2.) Loop over the data to see what sectors of a confined volume of space the particles processed in (1.) might affect. (This process is fairly quick, and I might even combine it with the first step.) __syncthreads()
. Store the results in short arrays of __shared__
.
3.) Loop over the affected sectors of the defined volume and loop over the particles processed in (1.) based on notes taken an stored in (2.). Compute the effects of the particles on a regular grid of points within the volume.
The question is now how I want to store the results of (3.). My first inclination was to allocate a separate array in __shared__
so that, over many cycles, the results could be accumulated for eventual writing to __global__
memory in one fell swoop, with a lot of well-coalesced transactions. However, accumulating the results in __shared__
limits the size, and particularly the density, of the region I can afford to map. I could write a more general kernel if, instead, I could write the results directly to __global__
. This could also make better use of the remaining L1 cache. I am allocating as much as I can to __shared__
, and what is left is not being hit by any of my other memory transactions–I read with __ldcv()

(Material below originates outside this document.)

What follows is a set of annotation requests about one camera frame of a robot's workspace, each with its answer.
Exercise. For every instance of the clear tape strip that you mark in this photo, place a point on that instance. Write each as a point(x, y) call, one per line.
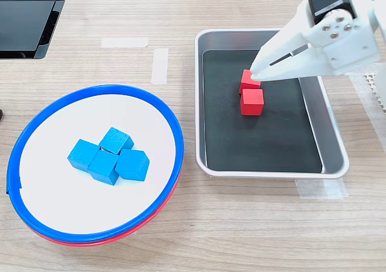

. However, each grid point is not necessarily complete the first time it is written–the final value may change over subsequent cycles, but I can guarantee that these cycles will be done by the same thread block, and separated by __syncthreads()
. Would it be safe to write to __global__
in this case, and let it use whatever L1 / L2 resources are available to expedite retrieval of a previously stored value?
As I said, it would make my kernel much more general, possibly a bit more performant given how infrequent the stores of results from (3.) are compared to the processing and __shared__
memory accesses leading up to them. I have been told, by someone who knows a lot and quoted the manual, that __syncthreads()
will guarantee coherence in __global__
writes at the level of the block, but I’ve also heard contrary opinions and another experienced CUDA programmer who insists one should not trust such coherence.